Most published HIV drug resistance studies are not initially amenable for re-use or individual patient-level meta-analyses. Although the genetic sequences described in HIV drug resistance studies may occasionally be submitted to GenBank, these sequences must also be linked to patient data, such as the treatment history of the patient from whom the sequenced virus was obtained, or to laboratory data, such as the results of drug susceptibility testing of the sequenced virus. We systematically review published studies of HIV drug resistance and GenBank submissions to identify the datasets to add to HIVDB. Following this review, we contact the studies' authors and request that they contribute the relevant raw data to HIVDB. We often must also provide authors incentives to make their data available, including co-authorship on meta-analyses that use the data from their original publication. The experience of recruiting data for HIVDB has provided us with an unparalleled understanding of the obstacles to data sharing and the means to overcome them.

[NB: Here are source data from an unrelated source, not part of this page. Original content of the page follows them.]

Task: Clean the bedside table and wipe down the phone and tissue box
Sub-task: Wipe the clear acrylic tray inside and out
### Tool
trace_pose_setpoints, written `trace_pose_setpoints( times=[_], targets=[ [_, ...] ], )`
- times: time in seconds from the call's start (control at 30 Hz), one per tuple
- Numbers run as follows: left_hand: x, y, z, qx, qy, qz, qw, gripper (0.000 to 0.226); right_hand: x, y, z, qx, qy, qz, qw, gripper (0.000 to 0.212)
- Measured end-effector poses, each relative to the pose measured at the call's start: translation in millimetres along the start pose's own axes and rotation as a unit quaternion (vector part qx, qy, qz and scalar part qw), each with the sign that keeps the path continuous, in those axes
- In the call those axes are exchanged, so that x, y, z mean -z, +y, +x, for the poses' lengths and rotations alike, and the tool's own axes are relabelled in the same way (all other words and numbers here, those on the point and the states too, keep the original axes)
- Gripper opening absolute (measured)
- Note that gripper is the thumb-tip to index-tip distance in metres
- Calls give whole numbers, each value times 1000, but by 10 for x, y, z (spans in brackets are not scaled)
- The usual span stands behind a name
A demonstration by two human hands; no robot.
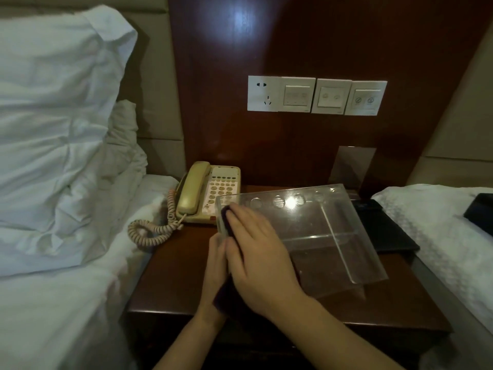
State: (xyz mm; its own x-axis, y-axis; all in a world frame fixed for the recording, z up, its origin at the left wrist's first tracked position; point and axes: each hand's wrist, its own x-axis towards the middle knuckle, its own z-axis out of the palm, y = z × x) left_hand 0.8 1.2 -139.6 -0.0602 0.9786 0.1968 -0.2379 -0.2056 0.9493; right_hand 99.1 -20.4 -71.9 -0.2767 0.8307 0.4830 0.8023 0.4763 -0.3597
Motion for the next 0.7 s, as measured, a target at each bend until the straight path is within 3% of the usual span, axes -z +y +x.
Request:
trace_pose_setpoints(
  times=[0.13, 0.3, 0.4, 0.5, 0.7],
  targets=[
    [-34, 83, -45, 36, 13, -32, 999, 41, 152, 310, 22, -3, -2, -16, 1000, 50],
    [-55, 74, -50, 79, -8, -106, 991, 38, 684, 1238, -108, -240, 75, -51, 966, 48],
    [-60, 80, -45, 73, -11, -122, 990, 34, 813, 1362, -291, -312, 73, -19, 947, 51],
    [-59, 25, -25, 75, -12, -128, 989, 27, 786, 1276, -483, -345, 67, -3, 936, 56],
    [-37, 132, -20, 102, -10, -76, 992, 42, 773, 1289, -674, -377, 61, 0, 924, 56]
  ],
)
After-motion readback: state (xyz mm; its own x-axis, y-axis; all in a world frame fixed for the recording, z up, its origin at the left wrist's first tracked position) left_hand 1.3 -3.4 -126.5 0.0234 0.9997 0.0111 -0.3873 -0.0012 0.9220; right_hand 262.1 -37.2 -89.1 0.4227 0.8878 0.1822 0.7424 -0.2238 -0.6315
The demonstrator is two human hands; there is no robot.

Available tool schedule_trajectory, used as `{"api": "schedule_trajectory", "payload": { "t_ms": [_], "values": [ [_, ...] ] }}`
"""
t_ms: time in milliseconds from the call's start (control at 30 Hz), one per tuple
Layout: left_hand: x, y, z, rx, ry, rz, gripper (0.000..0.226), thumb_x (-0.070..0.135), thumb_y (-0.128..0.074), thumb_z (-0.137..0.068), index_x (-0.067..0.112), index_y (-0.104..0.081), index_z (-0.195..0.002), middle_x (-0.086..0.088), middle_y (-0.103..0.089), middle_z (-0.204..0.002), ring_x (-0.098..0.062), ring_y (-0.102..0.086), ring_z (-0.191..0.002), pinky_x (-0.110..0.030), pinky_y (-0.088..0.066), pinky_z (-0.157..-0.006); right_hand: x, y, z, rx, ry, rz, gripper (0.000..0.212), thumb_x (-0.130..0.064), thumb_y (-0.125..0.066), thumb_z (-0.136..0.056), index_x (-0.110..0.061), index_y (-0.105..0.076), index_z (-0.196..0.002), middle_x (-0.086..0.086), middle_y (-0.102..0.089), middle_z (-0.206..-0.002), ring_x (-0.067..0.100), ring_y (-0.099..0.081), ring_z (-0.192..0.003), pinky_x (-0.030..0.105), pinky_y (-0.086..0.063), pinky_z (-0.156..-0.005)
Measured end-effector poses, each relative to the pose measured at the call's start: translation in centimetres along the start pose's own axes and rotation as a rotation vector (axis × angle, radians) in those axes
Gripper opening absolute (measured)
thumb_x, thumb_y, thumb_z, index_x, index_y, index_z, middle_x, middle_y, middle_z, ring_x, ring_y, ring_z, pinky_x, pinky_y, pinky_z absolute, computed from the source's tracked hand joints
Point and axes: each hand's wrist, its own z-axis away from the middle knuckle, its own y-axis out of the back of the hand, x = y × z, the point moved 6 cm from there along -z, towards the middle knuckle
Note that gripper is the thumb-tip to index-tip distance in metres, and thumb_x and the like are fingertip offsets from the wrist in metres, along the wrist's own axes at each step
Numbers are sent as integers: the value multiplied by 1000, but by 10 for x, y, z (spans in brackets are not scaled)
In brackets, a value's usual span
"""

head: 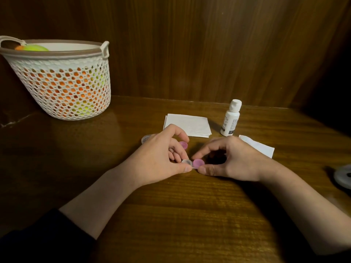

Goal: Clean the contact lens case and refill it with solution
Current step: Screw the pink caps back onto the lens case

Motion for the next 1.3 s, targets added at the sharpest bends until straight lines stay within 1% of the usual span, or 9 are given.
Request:
{"api": "schedule_trajectory", "payload": {
  "t_ms": [133,267,433,533,633,833,967,1067,1300],
  "values": [
    [0,0,0,-4,-3,-1,57,28,-94,-81,39,-54,-121,18,-78,-92,-2,-76,-87,-11,-58,-73,1,-1,-1,10,16,-43,22,-34,-90,-84,-38,-85,-105,-23,-79,-104,1,-71,-104,34,-58,-94],
    [0,-1,0,-3,-1,0,57,28,-94,-80,37,-55,-120,19,-78,-92,-2,-75,-87,-12,-59,-74,5,-1,-3,64,5,-42,18,-40,-93,-79,-40,-86,-96,-26,-78,-95,-2,-71,-97,24,-53,-84],
    [-1,-1,-1,-10,3,8,58,29,-94,-80,39,-54,-120,22,-78,-93,-1,-75,-89,-11,-58,-74,6,0,-5,136,3,1,20,-51,-94,-72,-41,-85,-87,-25,-77,-90,-2,-69,-91,20,-52,-77],
    [-2,-1,-1,-7,-4,5,58,29,-94,-80,40,-54,-121,22,-78,-95,0,-75,-89,-12,-59,-75,5,1,-4,70,3,12,26,-53,-91,-74,-43,-84,-97,-23,-78,-98,0,-70,-98,33,-60,-86],
    [-2,-1,-1,-6,-6,9,58,29,-94,-80,39,-54,-122,23,-77,-95,0,-75,-88,-12,-59,-74,4,2,-2,3,34,-19,29,-44,-90,-81,-41,-83,-110,-22,-79,-109,4,-71,-107,42,-60,-95],
    [-2,-2,-1,-7,-3,12,58,28,-94,-80,41,-53,-120,25,-76,-94,1,-75,-87,-10,-58,-70,5,3,-2,31,59,-56,23,-36,-91,-82,-37,-85,-104,-17,-81,-103,11,-74,-102,47,-60,-91],
    [-3,-1,-1,-4,-2,16,58,28,-94,-80,41,-53,-119,26,-76,-95,1,-75,-88,-9,-57,-72,5,2,-1,60,47,-44,21,-42,-92,-79,-39,-85,-98,-20,-80,-99,6,-72,-100,43,-60,-90],
    [-3,-2,-1,0,0,17,57,27,-94,-80,41,-53,-118,25,-76,-95,1,-75,-88,-8,-56,-71,4,2,-1,81,44,-28,22,-50,-91,-75,-40,-85,-94,-22,-79,-97,3,-72,-98,33,-60,-85],
    [-3,-1,-1,5,-4,5,54,29,-94,-80,41,-54,-114,26,-76,-95,0,-75,-89,-9,-57,-75,3,3,1,113,47,-1,20,-52,-90,-77,-39,-86,-92,-21,-78,-95,1,-71,-97,23,-57,-82]
  ]
}}
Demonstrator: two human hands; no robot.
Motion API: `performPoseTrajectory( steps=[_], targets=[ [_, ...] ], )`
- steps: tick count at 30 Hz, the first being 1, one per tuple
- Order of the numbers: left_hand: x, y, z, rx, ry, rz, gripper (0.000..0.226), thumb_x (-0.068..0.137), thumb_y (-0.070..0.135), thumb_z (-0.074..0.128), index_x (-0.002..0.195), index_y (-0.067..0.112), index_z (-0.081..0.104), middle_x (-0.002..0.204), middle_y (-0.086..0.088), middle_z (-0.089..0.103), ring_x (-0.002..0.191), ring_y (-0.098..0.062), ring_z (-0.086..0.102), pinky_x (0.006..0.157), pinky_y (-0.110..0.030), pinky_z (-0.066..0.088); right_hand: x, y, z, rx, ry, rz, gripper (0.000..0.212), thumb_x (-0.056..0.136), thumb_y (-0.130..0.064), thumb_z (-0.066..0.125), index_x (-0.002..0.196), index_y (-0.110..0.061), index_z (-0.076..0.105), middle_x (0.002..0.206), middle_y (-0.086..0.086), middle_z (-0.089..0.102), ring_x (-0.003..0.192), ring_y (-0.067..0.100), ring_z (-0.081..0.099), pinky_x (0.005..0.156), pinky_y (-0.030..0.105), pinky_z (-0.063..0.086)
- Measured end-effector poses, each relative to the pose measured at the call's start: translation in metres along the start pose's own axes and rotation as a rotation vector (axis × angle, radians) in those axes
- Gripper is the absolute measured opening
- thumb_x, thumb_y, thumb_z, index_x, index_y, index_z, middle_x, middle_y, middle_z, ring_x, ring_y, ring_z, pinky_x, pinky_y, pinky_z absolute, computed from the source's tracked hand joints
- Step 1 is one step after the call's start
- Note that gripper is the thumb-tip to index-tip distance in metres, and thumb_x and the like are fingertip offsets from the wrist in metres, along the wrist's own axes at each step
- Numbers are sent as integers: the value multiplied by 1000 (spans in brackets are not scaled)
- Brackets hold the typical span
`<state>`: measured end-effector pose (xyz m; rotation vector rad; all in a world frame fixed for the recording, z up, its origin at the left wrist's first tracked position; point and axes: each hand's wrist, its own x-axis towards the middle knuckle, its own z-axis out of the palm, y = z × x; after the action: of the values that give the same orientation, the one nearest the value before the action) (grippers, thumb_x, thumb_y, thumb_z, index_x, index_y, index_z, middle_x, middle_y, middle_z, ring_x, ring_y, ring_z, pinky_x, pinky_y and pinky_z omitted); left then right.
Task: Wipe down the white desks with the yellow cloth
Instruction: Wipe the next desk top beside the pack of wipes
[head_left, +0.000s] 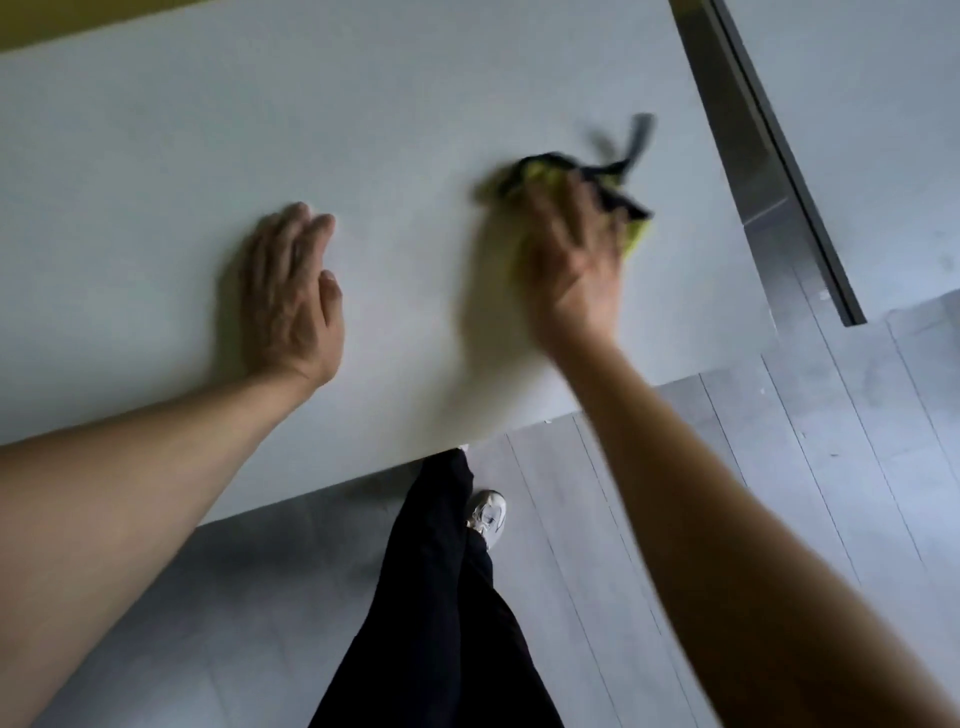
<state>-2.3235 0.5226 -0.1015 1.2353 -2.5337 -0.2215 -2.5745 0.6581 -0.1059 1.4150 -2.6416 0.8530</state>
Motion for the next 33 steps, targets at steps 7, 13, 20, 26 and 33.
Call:
performPoseTrajectory(
  steps=[7, 13, 20, 26, 33],
  targets=[
    [-1, 1, 2, 13, 18, 32, 53, 103, 18, 42, 155, 10, 45, 164, -16, 39, 152, -38, 33, 128, -50, 21, 60, 28, -12, -155, 136, 458, 59, 93, -31, 32, 148, -25, 50, 160, 14, 37, 149, 29, 32, 124, 48, 15],
    [-3, -2, 4, -13, 55, 35, 51, 103, 19, 38, 150, 4, 51, 158, -21, 46, 148, -43, 39, 127, -52, 23, 7, -120, 45, 78, -123, -236, 52, 91, -30, 62, 142, -20, 58, 155, 12, 45, 146, 30, 38, 122, 50, 22],
    [0, 1, -3, -15, -22, 8, 55, 101, 17, 43, 155, 10, 46, 165, -15, 38, 153, -39, 32, 128, -51, 21, 66, -6, 19, 15, 31, -74, 52, 87, -21, 55, 138, -21, 62, 149, 13, 51, 138, 31, 43, 117, 47, 30],
    [0, 5, -5, -25, -62, -9, 56, 101, 18, 41, 156, 9, 43, 165, -16, 36, 154, -40, 29, 126, -55, 23, 110, 43, 0, -158, 149, 480, 54, 93, -27, 45, 147, -28, 52, 161, 11, 36, 150, 27, 31, 125, 44, 12],
    [4, 7, -11, -11, -90, -40, 55, 101, 20, 41, 154, 8, 46, 164, -18, 37, 152, -43, 31, 125, -56, 23, 88, -104, 60, 72, -54, -198, 48, 90, -23, 54, 137, -16, 63, 149, 17, 50, 142, 34, 43, 119, 52, 26]
  ],
)
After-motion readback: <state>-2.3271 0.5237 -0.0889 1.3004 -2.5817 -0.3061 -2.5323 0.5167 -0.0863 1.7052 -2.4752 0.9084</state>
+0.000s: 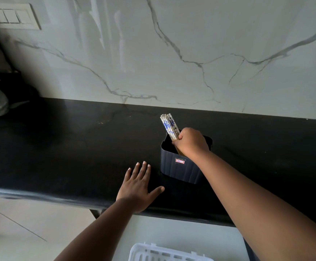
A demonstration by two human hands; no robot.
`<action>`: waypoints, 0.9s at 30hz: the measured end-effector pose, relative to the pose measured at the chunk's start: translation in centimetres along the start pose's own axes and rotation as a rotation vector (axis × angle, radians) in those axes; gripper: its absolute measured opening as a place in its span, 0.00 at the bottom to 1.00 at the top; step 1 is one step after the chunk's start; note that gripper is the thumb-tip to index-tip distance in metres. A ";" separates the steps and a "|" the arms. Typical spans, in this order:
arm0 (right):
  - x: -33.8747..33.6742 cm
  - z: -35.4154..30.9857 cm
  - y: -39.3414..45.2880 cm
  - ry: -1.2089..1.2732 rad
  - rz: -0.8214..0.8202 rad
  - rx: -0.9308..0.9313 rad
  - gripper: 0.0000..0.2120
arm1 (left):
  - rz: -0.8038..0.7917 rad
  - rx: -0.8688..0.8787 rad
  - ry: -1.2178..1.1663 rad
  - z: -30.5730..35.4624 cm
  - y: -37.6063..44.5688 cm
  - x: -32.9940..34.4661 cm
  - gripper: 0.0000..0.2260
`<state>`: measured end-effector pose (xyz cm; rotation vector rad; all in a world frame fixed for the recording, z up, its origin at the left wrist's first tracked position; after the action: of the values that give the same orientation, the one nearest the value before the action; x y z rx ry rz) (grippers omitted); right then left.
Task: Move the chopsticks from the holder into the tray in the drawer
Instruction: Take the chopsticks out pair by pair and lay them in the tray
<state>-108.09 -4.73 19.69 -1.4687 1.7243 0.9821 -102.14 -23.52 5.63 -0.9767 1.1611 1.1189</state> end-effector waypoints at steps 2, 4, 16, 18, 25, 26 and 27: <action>-0.1 -0.1 -0.2 -0.007 0.000 -0.005 0.11 | 0.001 -0.001 -0.003 0.0 0.0 0.0 0.44; -0.2 -0.2 -0.4 -0.016 -0.006 -0.014 0.09 | 0.003 -0.001 -0.011 0.0 0.0 0.0 0.44; -3.1 -0.4 -1.0 -0.003 0.012 -0.051 0.14 | -0.003 0.007 -0.047 -0.3 0.1 0.2 0.45; -5.8 -0.7 -1.1 0.110 0.050 -0.073 0.12 | -0.007 0.009 -0.058 -0.4 0.0 0.2 0.44; -16.0 -4.4 -3.1 0.603 0.162 -0.186 0.06 | -0.049 0.002 -0.258 -0.1 0.3 -2.1 0.35; -16.6 -4.7 -3.4 0.668 0.138 -0.173 0.08 | 0.047 0.004 -0.347 0.1 0.5 -4.0 0.32; -17.0 -4.9 -3.8 0.713 0.113 -0.155 0.08 | 0.172 0.023 -0.426 0.4 0.6 -6.4 0.30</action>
<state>-101.88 -0.98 36.23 -2.0015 2.2798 0.6933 -102.96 -23.92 12.04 -0.5878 0.9174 1.3689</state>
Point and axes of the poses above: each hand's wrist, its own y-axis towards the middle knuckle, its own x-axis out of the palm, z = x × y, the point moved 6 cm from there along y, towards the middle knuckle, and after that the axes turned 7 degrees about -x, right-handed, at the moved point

HIVDB is a high-profile example of how data sharing can accelerate research and improve patient care. It has shown that aggregating raw data from many studies generates new knowledge that cannot be obtained from individual studies. As the use of genetic sequencing tests in clinical medicine increases, expert systems for interpreting these sequences have become increasingly necessary. The public accessibility and transparency of HIVDB and its genotypic drug-resistance interpretation programs have improved patient management and streamlined HIV treatment research globally. Ensuring the long-term sustainability of HIVDB and its data sharing tradition is critical to maintaining this resource for future decades and for demonstrating the viability of data sharing to researchers in other fields.